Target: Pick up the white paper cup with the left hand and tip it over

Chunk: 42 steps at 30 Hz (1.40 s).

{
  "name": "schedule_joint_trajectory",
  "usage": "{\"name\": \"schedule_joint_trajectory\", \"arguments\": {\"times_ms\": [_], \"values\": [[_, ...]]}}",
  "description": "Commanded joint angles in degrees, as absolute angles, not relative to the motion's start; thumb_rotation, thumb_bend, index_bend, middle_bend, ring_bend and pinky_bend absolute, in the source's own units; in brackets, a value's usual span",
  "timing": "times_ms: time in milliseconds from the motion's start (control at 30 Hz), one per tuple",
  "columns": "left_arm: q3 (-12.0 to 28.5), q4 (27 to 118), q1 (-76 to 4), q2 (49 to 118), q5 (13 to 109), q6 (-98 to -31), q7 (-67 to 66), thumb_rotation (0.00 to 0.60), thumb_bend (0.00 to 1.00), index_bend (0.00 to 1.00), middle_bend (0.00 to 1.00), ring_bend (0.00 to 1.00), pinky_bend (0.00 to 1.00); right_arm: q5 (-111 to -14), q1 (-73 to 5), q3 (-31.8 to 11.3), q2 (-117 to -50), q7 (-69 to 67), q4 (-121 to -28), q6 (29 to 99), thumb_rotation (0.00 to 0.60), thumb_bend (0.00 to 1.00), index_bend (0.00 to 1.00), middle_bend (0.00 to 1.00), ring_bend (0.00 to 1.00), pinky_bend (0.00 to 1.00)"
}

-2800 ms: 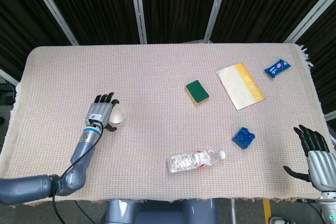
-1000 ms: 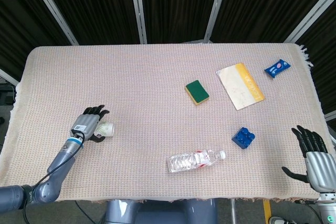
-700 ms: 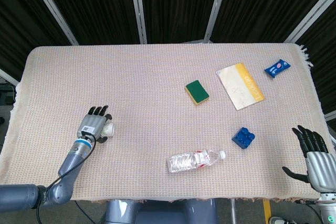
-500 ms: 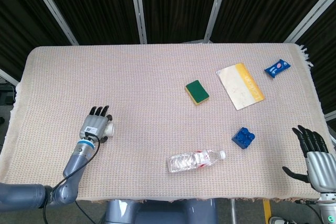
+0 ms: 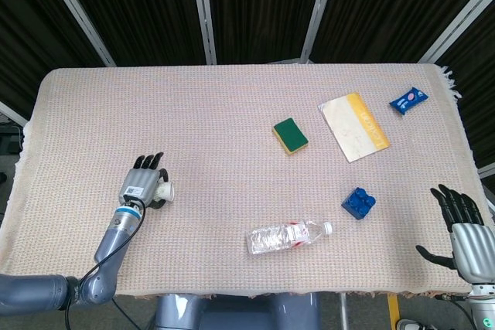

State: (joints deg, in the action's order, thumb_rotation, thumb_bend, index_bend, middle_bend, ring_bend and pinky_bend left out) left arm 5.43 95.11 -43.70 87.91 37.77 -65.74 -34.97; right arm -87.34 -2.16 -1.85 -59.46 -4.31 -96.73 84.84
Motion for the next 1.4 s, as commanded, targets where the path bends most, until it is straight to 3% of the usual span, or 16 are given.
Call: {"name": "schedule_joint_trajectory", "arguments": {"times_ms": [33, 200, 567, 1200, 1300, 1400], "values": [[8.71, 94.73, -40.12, 89.58, 45.89, -65.94, -22.22, 0.6, 0.19, 0.43, 0.0, 0.0, 0.0, -87.36, -2.22, -1.88, -59.43, -4.25, -96.78, 84.8, 0.6, 0.04, 0.0, 0.0, 0.0, 0.0], [10.66, 90.83, -36.73, 94.31, 53.79, -67.53, -7.75, 0.6, 0.19, 0.42, 0.0, 0.0, 0.0, -87.44, -2.14, -1.79, -59.51, -4.08, -96.84, 84.88, 0.6, 0.04, 0.0, 0.0, 0.0, 0.0], [8.38, 79.33, -33.32, 101.03, 65.15, -67.86, 7.79, 0.6, 0.19, 0.42, 0.0, 0.0, 0.0, -87.26, -2.19, -1.89, -59.64, -4.06, -96.64, 84.78, 0.6, 0.04, 0.0, 0.0, 0.0, 0.0], [4.64, 74.94, -27.8, 97.45, 71.53, -65.91, 15.38, 0.6, 0.19, 0.4, 0.0, 0.0, 0.0, -87.28, -2.15, -1.88, -59.7, -3.68, -96.78, 84.85, 0.6, 0.05, 0.0, 0.0, 0.0, 0.0], [4.05, 74.93, -26.85, 96.45, 72.82, -66.49, 15.78, 0.6, 0.19, 0.35, 0.0, 0.0, 0.0, -87.33, -2.15, -1.82, -59.76, -3.54, -96.82, 84.83, 0.6, 0.04, 0.0, 0.0, 0.0, 0.0], [3.34, 75.02, -26.16, 95.28, 74.05, -66.55, 15.94, 0.6, 0.19, 0.17, 0.0, 0.0, 0.0, -87.33, -2.12, -1.82, -59.78, -3.45, -96.82, 84.87, 0.6, 0.04, 0.0, 0.0, 0.0, 0.0]]}}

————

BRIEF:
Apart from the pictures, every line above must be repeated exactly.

EXERCISE OUTPUT:
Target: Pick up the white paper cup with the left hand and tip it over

Chunk: 42 steps at 30 Hz (1.40 s).

{
  "name": "schedule_joint_trajectory",
  "usage": "{\"name\": \"schedule_joint_trajectory\", \"arguments\": {\"times_ms\": [_], \"values\": [[_, ...]]}}",
  "description": "Commanded joint angles in degrees, as absolute angles, not relative to the motion's start; thumb_rotation, thumb_bend, index_bend, middle_bend, ring_bend and pinky_bend absolute, in the source's own units; in brackets, a value's usual span",
  "timing": "times_ms: time in milliseconds from the motion's start (control at 30 Hz), one per tuple",
  "columns": "left_arm: q3 (-12.0 to 28.5), q4 (27 to 118), q1 (-76 to 4), q2 (49 to 118), q5 (13 to 109), q6 (-98 to -31), q7 (-67 to 66), thumb_rotation (0.00 to 0.60), thumb_bend (0.00 to 1.00), index_bend (0.00 to 1.00), middle_bend (0.00 to 1.00), ring_bend (0.00 to 1.00), pinky_bend (0.00 to 1.00); right_arm: q5 (-111 to -14), q1 (-73 to 5), q3 (-31.8 to 11.3), q2 (-117 to -50), q7 (-69 to 67), q4 (-121 to -28), q6 (29 to 99), thumb_rotation (0.00 to 0.60), thumb_bend (0.00 to 1.00), index_bend (0.00 to 1.00), middle_bend (0.00 to 1.00), ring_bend (0.00 to 1.00), pinky_bend (0.00 to 1.00)"
}

-2800 ms: 
-1000 ms: 
-700 ms: 
-500 ms: 
+0 ms: 

State: (joints deg, in the action's order, thumb_rotation, thumb_bend, index_bend, middle_bend, ring_bend and pinky_bend left out) left arm 5.43 95.11 -43.70 87.91 37.77 -65.74 -34.97; right arm -87.34 -2.16 -1.85 -59.46 -4.31 -96.73 84.84
Motion for the next 1.4 s, as commanded, targets where the path bends most, until it is straight to 3% of the usual span, or 16 are given.
Call: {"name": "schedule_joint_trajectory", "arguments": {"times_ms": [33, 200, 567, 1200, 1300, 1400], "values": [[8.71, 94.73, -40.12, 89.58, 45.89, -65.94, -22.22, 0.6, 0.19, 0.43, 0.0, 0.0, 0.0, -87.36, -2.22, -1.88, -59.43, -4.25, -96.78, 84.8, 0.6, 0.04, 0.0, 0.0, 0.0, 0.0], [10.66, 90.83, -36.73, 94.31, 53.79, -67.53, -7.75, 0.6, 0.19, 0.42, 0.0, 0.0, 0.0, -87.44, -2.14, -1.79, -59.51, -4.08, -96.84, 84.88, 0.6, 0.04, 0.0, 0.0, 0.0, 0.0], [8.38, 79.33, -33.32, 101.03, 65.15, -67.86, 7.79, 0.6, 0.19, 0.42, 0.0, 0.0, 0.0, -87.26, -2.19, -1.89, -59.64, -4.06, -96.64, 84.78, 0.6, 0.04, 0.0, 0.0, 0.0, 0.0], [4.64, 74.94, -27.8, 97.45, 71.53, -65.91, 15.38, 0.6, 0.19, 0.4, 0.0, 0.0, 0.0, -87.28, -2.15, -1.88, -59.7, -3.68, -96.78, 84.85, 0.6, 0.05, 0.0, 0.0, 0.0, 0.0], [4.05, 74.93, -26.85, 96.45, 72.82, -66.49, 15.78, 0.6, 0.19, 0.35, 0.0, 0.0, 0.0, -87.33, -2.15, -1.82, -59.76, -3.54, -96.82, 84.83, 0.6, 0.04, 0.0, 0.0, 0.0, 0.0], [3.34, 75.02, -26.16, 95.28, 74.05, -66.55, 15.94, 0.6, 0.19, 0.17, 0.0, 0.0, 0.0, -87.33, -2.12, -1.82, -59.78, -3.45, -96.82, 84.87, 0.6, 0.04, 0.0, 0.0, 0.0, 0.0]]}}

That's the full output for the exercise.